Podría jurar que volvía con una sonrisa. Tureco era sonreidor.

Se sentaba a mi lado y con sus ojos pardo triste me contaba de todo ese mundo maravilloso que él sabía que estaba afuera. De perras altas y hermosas que lloraban por él -y por quien él lloraba- al otro lado de la reja. De perros rivales con quienes se batió a duelo sin distingo de tamaño ni raza. De jardines y pantanos, de flores y cadáveres. De un universo de imágenes y aromas que sólo entendíamos él y yo. Sosteníamos unas conversaciones fenomenales. Tenía un tino impresionante para saber cuándo quedarse y cuándo guardar distancia. Cuándo dejarme a solas royendo mi mal humor, cuándo compartir un combate entre hermanos, cuándo cambiarme la mueca de ansiedad por una risotada. Fue el amigo más prudente y ocurrente que he tenido jamás. Sin duda, el mejor interlocutor que alguien se pueda gastar. Hablamos mucho de planes y amores, de instantes perdidos, de la gente que fuimos y en la que nos estábamos convirtiendo. De quedarse y de irse. De los que llegan y de los que ya no están. Nos pelamos los dientes mutuamente, nos ofendíamos y nos volvíamos a reconciliar. Escuchábamos música y jamás se quejó porque repitiéramos mucho la misma canción.

El día que me despedí de Tureco él ya tenía un diagnóstico de tumor detrás de la oreja izquierda. La cirugía y la recuperación serían terriblemente dolorosas así que optamos por no intervenir. Fui a casa y me senté junto a él en el mismo sitio del patio donde acostumbramos durante nueve años. Le dije que me iba, que a lo mejor no nos veíamos más. Coño, claro, que lo iba a extrañar y que lo quería que jode. Por toda respuesta me recostó la cabezota descomunal contra el pecho, con sus decenas de kilos recostadas contra el corazón. Y allí se quedó por una larga media hora que yo recordaré la vida entera.

Pasado un año de esa despedida recibí un mail de mamá titulado: “Tristeza en el jardín”. Y antes de abrirlo supe bien de qué se trataba. Esa noche bebí y hablé solo, me asomé a ese lugar horrible donde se descubre lo que se siente perder a un hijo, a un hermano, a un amigo.

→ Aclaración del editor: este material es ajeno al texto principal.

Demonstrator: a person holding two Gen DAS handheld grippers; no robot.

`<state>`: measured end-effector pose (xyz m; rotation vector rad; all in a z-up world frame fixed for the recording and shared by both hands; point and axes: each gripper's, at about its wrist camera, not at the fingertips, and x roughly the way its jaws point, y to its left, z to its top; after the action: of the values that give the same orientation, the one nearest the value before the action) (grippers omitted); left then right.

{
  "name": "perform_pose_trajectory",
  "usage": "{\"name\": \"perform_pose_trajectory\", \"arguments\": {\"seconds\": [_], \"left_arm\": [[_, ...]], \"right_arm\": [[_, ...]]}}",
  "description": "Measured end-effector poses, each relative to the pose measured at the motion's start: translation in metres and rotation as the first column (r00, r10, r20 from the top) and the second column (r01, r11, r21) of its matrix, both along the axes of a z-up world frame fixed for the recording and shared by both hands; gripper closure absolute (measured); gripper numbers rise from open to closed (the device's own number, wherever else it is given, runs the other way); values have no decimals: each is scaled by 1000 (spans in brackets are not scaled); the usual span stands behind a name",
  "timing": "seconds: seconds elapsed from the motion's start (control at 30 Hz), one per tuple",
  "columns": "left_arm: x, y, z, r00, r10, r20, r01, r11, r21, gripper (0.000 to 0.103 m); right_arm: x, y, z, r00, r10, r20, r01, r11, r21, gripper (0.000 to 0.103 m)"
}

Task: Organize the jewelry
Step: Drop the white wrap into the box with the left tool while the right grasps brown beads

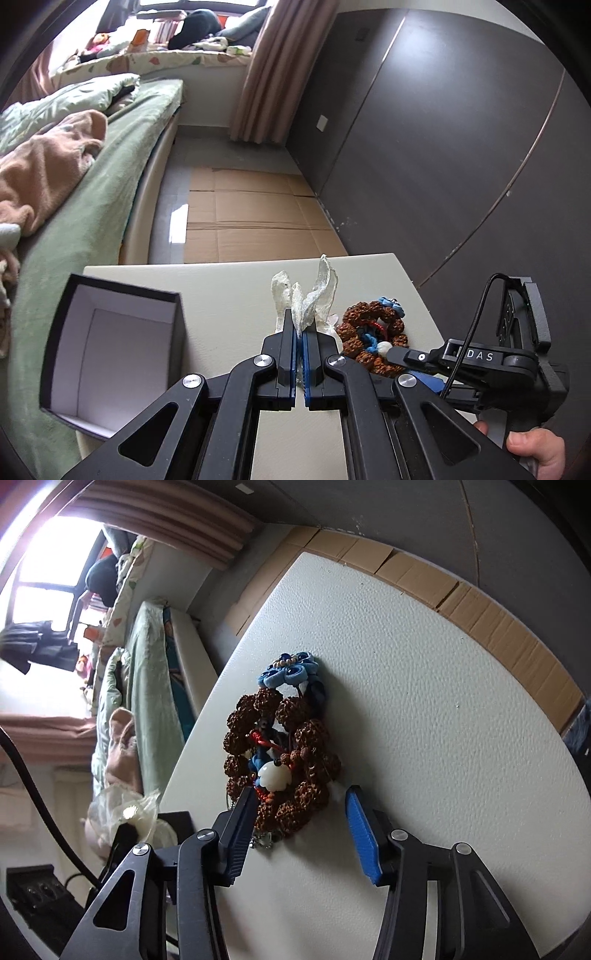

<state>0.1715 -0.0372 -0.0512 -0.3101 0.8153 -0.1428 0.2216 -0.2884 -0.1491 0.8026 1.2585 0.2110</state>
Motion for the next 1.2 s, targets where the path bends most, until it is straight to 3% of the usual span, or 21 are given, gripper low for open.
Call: {"name": "perform_pose_trajectory", "arguments": {"seconds": [0.17,0.4,0.53,0.77,1.03,1.2], "left_arm": [[-11,9,3,1000,18,2,-18,1000,-1,101],[-34,26,13,998,57,19,-57,998,-11,101],[-48,37,18,996,81,30,-81,997,-12,101],[-61,61,26,991,126,51,-126,992,-13,101],[-59,92,26,982,186,39,-185,982,-37,101],[-55,102,22,979,203,21,-202,979,-37,101]], "right_arm": [[-2,1,0,999,-35,17,36,999,-21,63],[3,8,4,998,-12,59,16,998,-60,65],[1,5,2,996,-6,84,13,996,-85,82],[-8,-4,19,985,-27,169,30,999,-15,83],[-19,10,69,933,11,359,-22,999,27,83],[-22,24,84,910,38,413,-66,996,53,83]]}}
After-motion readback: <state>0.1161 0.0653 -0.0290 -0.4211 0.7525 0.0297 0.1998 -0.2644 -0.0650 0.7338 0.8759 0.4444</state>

Porque los amigos también pueden ser bolas de pelo con un huracán encerrado adentro, se pueden parecer a osos felpudos que te caben en la suela del zapato. Unos tipos que dicen mucho sin arruinarlo todo con palabras. Y que, ojalá, en medio de todo este disparate, a Dios se le haya ocurrido hacerles un cielo a ellos.